→ What to work on
An exact copy of the listing is what is needed; please output it in full.

→ Recorded data
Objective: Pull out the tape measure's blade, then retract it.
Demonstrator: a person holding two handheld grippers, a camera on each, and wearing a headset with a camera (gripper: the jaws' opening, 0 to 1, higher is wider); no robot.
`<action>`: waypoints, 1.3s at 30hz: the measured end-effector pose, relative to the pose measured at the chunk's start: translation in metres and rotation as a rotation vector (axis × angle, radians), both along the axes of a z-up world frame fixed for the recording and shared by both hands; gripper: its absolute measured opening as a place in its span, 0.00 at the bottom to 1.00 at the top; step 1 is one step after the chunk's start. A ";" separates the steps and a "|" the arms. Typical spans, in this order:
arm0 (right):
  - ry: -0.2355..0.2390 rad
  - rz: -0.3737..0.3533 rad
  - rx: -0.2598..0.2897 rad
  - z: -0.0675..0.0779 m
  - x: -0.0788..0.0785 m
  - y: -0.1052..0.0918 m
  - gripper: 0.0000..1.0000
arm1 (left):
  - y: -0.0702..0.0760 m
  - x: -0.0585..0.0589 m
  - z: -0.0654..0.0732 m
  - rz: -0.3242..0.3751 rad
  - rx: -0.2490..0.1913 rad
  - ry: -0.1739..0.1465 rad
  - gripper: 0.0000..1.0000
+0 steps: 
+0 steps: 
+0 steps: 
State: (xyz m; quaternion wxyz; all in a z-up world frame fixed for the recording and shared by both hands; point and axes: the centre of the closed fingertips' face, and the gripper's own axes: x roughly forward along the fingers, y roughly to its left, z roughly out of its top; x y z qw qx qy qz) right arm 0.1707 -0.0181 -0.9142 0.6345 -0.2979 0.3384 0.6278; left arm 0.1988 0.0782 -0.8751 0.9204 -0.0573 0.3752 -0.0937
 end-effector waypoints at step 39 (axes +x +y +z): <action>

→ Answer for the task
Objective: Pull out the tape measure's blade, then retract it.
Demonstrator: a person holding two handheld grippers, a camera on each, and wearing a headset with a camera (gripper: the jaws' opening, 0 to 1, higher is wider); no robot.
`<action>`: waypoints, 1.3s at 30hz: the measured end-effector pose, relative to the pose measured at the chunk's start: translation in metres and rotation as a rotation vector (axis × angle, radians), both along the axes of a z-up world frame fixed for the recording and shared by both hands; gripper: its absolute measured opening as a place in its span, 0.00 at the bottom to 1.00 at the top; step 1 is one step after the chunk's start. A ";" separates the steps and a "|" the arms. Typical spans, in this order:
arm0 (right):
  - ry: -0.2355..0.2390 rad
  - rz: -0.3737..0.3533 rad
  - rx: -0.2598..0.2897 rad
  - z: -0.0675..0.0779 m
  - x: -0.0788..0.0785 m
  - y: -0.1052..0.0918 m
  - gripper: 0.0000..1.0000
arm1 (left):
  - y: -0.0702..0.0760 m
  - x: -0.0585..0.0589 m
  - z: -0.0654..0.0732 m
  - rz: -0.3242..0.3751 rad
  - rx: -0.2490..0.1913 rad
  - ry: -0.1739..0.1465 rad
  - gripper: 0.0000..1.0000
+0 steps: 
+0 steps: 
+0 steps: 
State: (xyz m; quaternion wxyz; all in a z-up world frame fixed for the recording and shared by both hands; point and axes: the centre of the closed fingertips' face, and the gripper's own axes: x roughly forward along the fingers, y roughly to its left, z roughly out of its top; x y z qw qx qy qz) right arm 0.1707 -0.0181 -0.9142 0.6345 -0.2979 0.3384 0.6278; left arm 0.1988 0.0782 -0.8751 0.9204 -0.0573 0.3752 -0.0937
 end-effector waypoints at step 39 (axes +x +y +z): <action>

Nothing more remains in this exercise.